The study revealed significant differences in social preference dynamics between C57BL/6J mice and SD rats. SD rats displayed immediate and strong social preference, while C57BL/6J mice exhibited a low level of social motivation at the beginning of the test, gradually increasing over time. Heatmaps of investigation behavior clearly illustrated these differences. SD rats showed significantly higher RDI values compared to C57BL/6J mice. Examination of ICR mice and Wistar Hannover rats showed that they exhibited SP dynamics more similar to SD rats than to C57BL/6J mice, suggesting strain-specific rather than species-specific differences. In the SNP test, C57BL/6J mice showed similar dynamics to the SP test, whereas SD rats showed no preference for the novel social stimulus unless the exposure to the familiar stimulus was extended. Analysis of stimulus movements revealed that while C57BL/6J mice avoided investigating the social stimulus following its major movements, SD rats were attracted to it. c-Fos staining showed that SD rats exhibited significantly higher c-Fos expression in MeA and NAc following a 2-minute SP test, unlike C57BL/6J mice. However, C57BL/6J mice showed significant c-Fos induction in MeA and NAc shell after a 5-minute SP test. The competition paradigm demonstrated that SD rats maintained strong social preference even under food deprivation, while C57BL/6J mice readily shifted their preference to food. A computational model successfully replicated the behavioral dynamics of both strains in both SP and SNP tests, supporting the hypothesis that differences in social motivation drive the distinct patterns of social investigation behavior.

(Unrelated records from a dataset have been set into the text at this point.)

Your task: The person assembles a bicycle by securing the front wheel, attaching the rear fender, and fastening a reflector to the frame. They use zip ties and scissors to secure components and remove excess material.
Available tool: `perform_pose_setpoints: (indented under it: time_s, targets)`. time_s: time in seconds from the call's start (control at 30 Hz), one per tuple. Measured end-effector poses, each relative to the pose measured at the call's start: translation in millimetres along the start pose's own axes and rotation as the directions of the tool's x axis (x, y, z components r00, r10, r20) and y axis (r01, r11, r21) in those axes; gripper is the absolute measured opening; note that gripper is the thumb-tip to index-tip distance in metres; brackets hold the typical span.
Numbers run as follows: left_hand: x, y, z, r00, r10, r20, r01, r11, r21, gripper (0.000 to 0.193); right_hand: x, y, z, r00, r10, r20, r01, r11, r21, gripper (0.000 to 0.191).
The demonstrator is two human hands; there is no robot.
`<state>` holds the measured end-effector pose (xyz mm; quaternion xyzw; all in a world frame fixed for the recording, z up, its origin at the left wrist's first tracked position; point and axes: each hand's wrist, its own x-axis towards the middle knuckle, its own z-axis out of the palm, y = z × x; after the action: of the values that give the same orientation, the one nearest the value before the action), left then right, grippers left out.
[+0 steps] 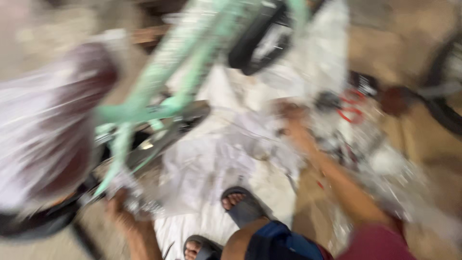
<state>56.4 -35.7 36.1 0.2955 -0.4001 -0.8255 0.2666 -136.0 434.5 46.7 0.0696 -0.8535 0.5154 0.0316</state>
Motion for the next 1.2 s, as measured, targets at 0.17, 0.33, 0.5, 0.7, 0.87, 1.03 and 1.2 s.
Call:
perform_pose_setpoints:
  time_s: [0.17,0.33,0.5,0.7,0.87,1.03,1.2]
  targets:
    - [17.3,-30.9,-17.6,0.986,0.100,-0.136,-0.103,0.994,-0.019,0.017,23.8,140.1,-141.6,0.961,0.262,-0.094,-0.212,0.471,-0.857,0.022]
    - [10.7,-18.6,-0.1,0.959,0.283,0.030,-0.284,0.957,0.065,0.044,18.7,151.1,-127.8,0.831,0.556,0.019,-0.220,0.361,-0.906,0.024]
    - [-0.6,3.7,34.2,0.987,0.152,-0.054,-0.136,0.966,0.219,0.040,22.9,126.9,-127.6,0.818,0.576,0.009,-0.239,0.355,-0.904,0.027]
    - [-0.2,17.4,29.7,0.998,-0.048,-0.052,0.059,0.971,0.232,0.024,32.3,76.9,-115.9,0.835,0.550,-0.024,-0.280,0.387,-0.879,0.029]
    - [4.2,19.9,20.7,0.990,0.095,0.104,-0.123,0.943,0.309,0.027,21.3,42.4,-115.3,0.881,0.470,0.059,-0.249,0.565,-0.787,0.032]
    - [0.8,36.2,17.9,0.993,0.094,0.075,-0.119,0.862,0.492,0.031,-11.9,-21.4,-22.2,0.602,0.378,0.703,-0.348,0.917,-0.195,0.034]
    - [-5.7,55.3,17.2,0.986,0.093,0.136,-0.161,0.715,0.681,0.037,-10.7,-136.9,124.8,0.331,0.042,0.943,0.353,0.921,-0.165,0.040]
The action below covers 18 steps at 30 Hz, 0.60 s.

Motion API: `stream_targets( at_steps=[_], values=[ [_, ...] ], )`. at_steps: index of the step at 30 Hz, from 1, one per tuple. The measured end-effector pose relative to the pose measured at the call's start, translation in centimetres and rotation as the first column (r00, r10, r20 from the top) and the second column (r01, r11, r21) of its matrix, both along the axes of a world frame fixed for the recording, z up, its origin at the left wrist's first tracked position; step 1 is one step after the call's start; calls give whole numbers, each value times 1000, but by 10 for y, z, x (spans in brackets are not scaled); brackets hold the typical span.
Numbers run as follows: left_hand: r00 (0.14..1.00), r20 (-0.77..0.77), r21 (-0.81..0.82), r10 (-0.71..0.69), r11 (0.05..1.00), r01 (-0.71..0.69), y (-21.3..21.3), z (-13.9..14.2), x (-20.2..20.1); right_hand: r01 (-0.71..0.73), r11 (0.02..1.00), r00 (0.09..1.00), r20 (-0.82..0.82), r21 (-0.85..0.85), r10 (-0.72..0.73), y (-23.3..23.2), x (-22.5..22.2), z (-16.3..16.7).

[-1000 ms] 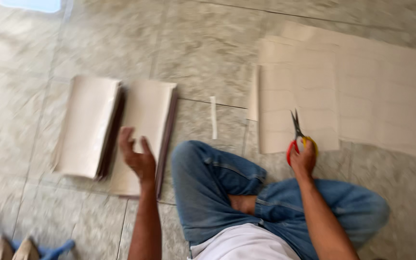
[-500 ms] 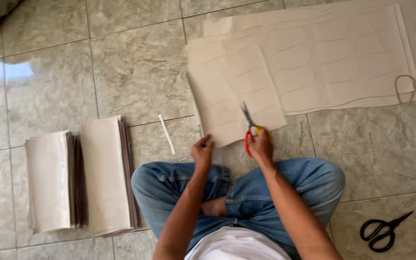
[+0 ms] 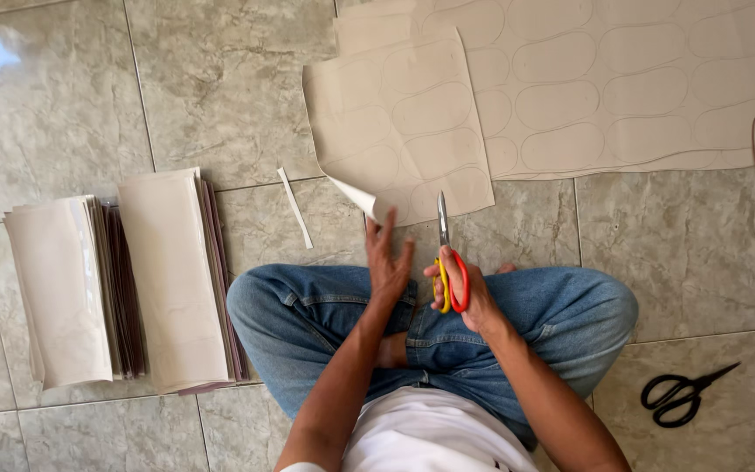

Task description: The person sits cross-legged on the tiled floor and cuts outlined insole or shoe-pattern shapes from large paper sheets using scissors. They cut along the drawn outlines, set finished cut pieces onto a growing stack beside them, and pick up new sheets to continue cutting.

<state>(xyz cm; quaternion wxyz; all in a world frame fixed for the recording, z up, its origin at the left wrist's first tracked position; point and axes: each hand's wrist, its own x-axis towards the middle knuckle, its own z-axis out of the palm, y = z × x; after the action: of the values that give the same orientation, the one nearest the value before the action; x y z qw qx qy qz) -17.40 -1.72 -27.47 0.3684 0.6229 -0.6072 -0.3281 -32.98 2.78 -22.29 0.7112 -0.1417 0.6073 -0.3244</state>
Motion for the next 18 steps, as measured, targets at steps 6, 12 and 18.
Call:
stream_targets(
  at_steps=[6, 12, 18],
  values=[
    [903, -281, 363, 326, 907, -215, -29, -15, -2, -258, 953, 966, 75, 157, 249, 12, 0, 4],
    [736, -475, 472, 482, 846, -249, -51, -19, 9, -325, 939, 945, 7, 116, 326, 3, 16, -2],
    [716, -527, 518, 457, 841, -156, -51, -14, 2, -291, 952, 950, -86, 97, 300, -4, 25, -6]
  ],
)
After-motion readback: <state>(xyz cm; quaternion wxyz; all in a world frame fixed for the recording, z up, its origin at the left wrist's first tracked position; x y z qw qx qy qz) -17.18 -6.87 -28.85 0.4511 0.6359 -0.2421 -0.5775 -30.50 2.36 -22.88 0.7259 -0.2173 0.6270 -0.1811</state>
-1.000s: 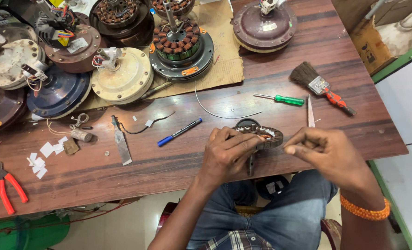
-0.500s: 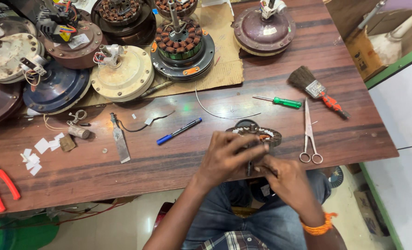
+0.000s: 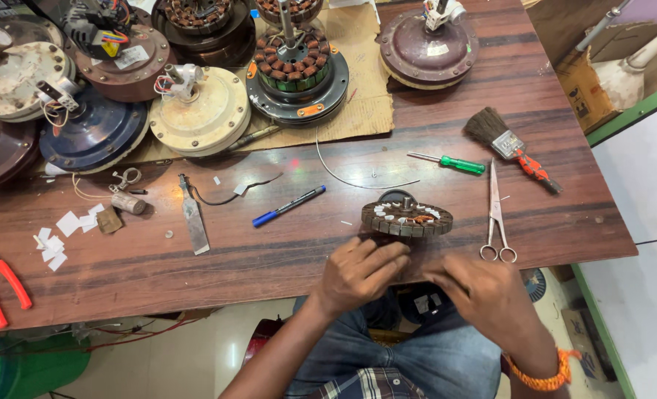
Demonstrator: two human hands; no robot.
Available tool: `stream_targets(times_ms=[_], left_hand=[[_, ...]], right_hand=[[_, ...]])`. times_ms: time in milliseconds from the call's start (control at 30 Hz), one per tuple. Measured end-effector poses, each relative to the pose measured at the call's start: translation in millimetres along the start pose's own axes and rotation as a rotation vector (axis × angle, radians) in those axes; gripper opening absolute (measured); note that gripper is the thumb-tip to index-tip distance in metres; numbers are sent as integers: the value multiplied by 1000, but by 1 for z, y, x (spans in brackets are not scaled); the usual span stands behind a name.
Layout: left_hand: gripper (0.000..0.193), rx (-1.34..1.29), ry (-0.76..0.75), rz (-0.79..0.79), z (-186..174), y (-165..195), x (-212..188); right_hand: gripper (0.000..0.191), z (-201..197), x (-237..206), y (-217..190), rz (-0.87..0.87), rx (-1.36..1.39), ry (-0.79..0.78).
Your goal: The person sits at a workbench and rewinds a fan motor armature, using a screwdriver to work on the stator and then pressing and fitting copper wire coils into the slots around the armature by hand, rotating the piece as they go.
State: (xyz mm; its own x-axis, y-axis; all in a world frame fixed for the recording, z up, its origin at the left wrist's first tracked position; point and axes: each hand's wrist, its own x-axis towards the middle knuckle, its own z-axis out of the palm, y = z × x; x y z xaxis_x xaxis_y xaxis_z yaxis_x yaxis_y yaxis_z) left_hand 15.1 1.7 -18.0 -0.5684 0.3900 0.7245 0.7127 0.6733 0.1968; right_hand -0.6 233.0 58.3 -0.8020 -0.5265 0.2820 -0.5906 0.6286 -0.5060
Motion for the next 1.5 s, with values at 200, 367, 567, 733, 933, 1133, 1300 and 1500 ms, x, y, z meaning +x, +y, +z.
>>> stream_targets(times_ms=[200, 367, 567, 733, 933, 1133, 1300, 1500], left_hand=[[14, -371, 247, -434, 16, 21, 2], [10, -668, 282, -936, 30, 36, 4], [12, -1004, 432, -1183, 48, 37, 11], [13, -1046, 461, -1399, 60, 42, 21], [15, -408, 485, -755, 24, 56, 20], [44, -43, 131, -221, -19, 7, 40], [43, -193, 4, -189, -24, -18, 52], [40, -224, 5, -230, -16, -20, 47]], right_hand=[[12, -5, 49, -11, -76, 24, 49], [16, 1, 77, -1, -18, 14, 1], [15, 6, 95, 21, 302, 46, -154], [15, 7, 92, 48, 446, 260, -159], [21, 5, 80, 77, 448, 221, -27], [22, -10, 60, 77, 544, 346, 40], [20, -33, 42, 57, 540, 420, -12], [19, -29, 19, 20, 593, 216, -224]])
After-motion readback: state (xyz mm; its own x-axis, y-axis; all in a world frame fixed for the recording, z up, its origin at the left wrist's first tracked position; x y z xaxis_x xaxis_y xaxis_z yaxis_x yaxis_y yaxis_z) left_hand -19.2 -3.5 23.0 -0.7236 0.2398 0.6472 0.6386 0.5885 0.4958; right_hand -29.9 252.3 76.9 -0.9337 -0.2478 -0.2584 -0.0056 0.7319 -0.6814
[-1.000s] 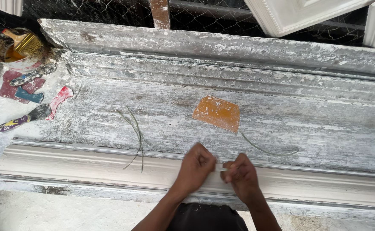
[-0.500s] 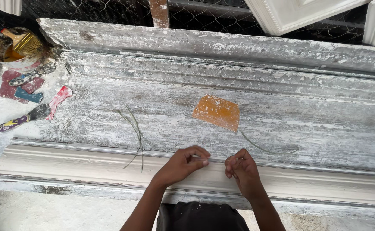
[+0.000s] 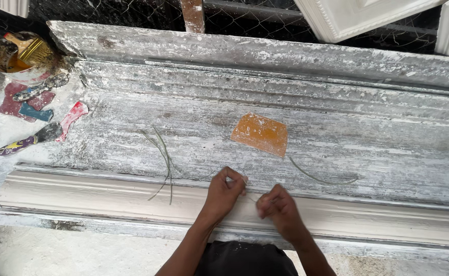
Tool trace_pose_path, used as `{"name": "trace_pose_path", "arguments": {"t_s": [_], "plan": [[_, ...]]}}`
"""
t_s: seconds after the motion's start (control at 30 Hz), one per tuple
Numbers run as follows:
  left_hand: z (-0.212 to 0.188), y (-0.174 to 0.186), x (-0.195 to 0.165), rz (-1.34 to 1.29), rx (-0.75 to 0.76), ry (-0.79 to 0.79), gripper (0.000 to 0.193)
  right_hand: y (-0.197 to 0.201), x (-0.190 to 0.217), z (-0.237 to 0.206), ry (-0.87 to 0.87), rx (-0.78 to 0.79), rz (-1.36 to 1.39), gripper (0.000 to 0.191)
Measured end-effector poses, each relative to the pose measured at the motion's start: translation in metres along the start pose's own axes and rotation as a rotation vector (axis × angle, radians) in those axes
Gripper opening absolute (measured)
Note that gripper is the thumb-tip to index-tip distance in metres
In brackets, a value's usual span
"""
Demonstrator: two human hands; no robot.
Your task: The person stands at a workbench and bends thin wire strips by hand, one at a time, shaping each into a curved form and placing the finished pieces on the bench. They continue handling and bending additional strips throughout the episode.
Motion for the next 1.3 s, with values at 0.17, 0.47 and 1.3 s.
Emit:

The findings highlight strain-specific differences in social investigation behavior between C57BL/6J mice and SD rats, particularly regarding the dynamics of social motivation. The differences are not simply explained by species-specific factors, given that other strains (ICR and Wistar) demonstrated intermediate behaviors. The analysis of stimulus movements indicated that differences in subject responses, rather than stimulus behavior, drive the observed behavioral variations. The c-Fos data provide neurobiological evidence supporting the hypothesis of differing social motivation systems. The competition paradigm further confirms the higher social motivation in SD rats compared to C57BL/6J mice. The computational model successfully captures the observed behavioral patterns, emphasizing the role of social motivation dynamics in shaping social behavior. The study's implications are significant for researchers selecting appropriate animal models for studying social behavior and related disorders. Researchers must carefully consider strain-specific characteristics to ensure the relevance of their findings.

This study demonstrates significant strain-specific differences in social investigation behavior and motivation between C57BL/6J mice and SD rats. These differences, reflected in behavioral dynamics and c-Fos expression, highlight the importance of careful model selection in social neuroscience research. Future research could explore the genetic and epigenetic mechanisms underlying these strain differences, and investigate the interplay between social motivation and other behavioral factors.

The study focused primarily on male subjects, limiting the generalizability of findings to female rodents. The computational model, while successfully replicating observed behaviors, is a simplification of complex biological systems. Further research is needed to fully elucidate the intricate mechanisms governing social motivation and behavior in these strains.